Improvement of pore issues
The subjects were asked about pore troubles using the VAS questionnaire. The score was significantly increased for the side of the face treated with RSE by 1.39 ± 0.45 at 4 wk, 1.35 ± 0.39 at 8 wk, and 1.7 ± 0.36 at 12 wk compared to the values at 0 wk. At 12 wk, an increase of 1.43 ± 0.38 was observed on the placebo side, but the rate of increase was higher in those with the RSE applications (Fig. 5). It is thought that the problems with pores are caused by an increase in sebum amount, an increase in hole volume due to clogging of keratin plugs, and a decrease in elasticity around the pores (Laneri et al. , 2021).

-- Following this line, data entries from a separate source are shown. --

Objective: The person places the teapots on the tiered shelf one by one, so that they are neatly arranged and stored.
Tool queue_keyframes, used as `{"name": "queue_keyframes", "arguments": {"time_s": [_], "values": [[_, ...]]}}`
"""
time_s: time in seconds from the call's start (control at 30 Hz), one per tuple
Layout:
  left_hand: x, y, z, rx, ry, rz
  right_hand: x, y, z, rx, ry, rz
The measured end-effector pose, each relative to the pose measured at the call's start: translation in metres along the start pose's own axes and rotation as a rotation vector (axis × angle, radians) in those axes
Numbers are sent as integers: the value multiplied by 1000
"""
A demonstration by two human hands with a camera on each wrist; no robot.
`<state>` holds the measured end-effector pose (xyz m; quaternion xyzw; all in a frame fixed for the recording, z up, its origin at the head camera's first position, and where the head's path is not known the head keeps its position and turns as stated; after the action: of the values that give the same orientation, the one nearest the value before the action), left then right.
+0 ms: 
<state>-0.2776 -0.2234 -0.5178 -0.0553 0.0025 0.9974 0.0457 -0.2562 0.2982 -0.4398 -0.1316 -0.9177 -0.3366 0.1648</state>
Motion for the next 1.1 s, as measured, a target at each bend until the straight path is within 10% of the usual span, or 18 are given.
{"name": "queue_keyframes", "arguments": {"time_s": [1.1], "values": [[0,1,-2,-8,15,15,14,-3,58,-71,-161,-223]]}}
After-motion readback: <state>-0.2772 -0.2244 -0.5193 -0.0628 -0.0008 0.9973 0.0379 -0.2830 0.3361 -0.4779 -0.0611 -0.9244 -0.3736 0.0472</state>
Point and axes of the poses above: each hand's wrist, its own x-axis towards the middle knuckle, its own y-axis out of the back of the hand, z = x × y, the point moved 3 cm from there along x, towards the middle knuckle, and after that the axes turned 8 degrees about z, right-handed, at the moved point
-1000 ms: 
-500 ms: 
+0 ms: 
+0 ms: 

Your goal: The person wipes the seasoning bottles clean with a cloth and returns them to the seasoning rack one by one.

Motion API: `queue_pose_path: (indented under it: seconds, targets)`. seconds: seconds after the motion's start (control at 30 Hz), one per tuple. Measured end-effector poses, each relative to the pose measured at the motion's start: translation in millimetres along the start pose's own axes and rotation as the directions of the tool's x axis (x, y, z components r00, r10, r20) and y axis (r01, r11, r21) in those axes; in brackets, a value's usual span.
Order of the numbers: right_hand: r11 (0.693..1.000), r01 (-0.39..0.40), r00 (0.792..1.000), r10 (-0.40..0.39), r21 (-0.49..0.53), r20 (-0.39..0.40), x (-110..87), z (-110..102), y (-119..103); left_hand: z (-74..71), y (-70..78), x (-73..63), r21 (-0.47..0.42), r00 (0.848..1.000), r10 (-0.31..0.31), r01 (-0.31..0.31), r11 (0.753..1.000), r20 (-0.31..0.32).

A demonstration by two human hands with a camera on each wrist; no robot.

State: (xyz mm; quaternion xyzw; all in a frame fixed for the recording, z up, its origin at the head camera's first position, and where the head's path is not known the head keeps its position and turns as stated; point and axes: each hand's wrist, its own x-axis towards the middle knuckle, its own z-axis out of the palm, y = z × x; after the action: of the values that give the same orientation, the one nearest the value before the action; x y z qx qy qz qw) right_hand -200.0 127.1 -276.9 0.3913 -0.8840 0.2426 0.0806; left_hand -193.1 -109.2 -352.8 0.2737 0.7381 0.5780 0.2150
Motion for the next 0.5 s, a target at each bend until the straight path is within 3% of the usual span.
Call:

In our study, it appears that the improvement in pore issues was not caused by repairing the skin structure and improving elasticity around pores by collagen production (Schütz et al ., 2019), but by promoting turnover by improving TEWL. In addition, the suppression of chronic inflammation confirmed in the improvement of redness was also considered to reduce the problem of pores.
Wrinkle improvement
The subjects were asked about wrinkles using the VAS questionnaire. On the RSE application side, the score increased from week 4, but there was no significant difference in the multiple comparison test with week 0 (Fig. 6A). Increased expression of type III collagen in culture fibroblasts had been suggested to have the effect of suppressing wrinkle formation in human skin, but the effect of RSE was not clear. However, in the VAS questionnaire, the average score for wrinkles was 4.53 ± 0.39, but for those subjects in their 40s and 50s , the score decreased to 2.32 ± 0.24. It has been reported that wrinkles on the face are only slightly observed in women in their 20s and 30s, and increase in women in their 40s and 50s (Hayashi et al. , 1993). For the wrinkle score in VISIA, the average value for subjects in their 20s and 30s was 10.33 ± 1.76, and the average value for subjects in their 40s and 50s was 15.86 ± 1.66, which is a difference of more than 5 points. Therefore, we re-analyzed the wrinkle score of the skin image analysis of subjects in their 40s and 50s (total number 10) (Fig. 6B), and it was confirmed that the wrinkle score was significantly reduced to -2.82 ± 1.53 at 4 weeks. This indicates that RSE effectively improved wrinkles in higher-aged women. It is considered that the application of RSE promoted the production of type III collagen in skin parts with problems, repaired the support structure, and improved wrinkles. The effect was weaker in the subjects with fewer skin problems and those who were younger.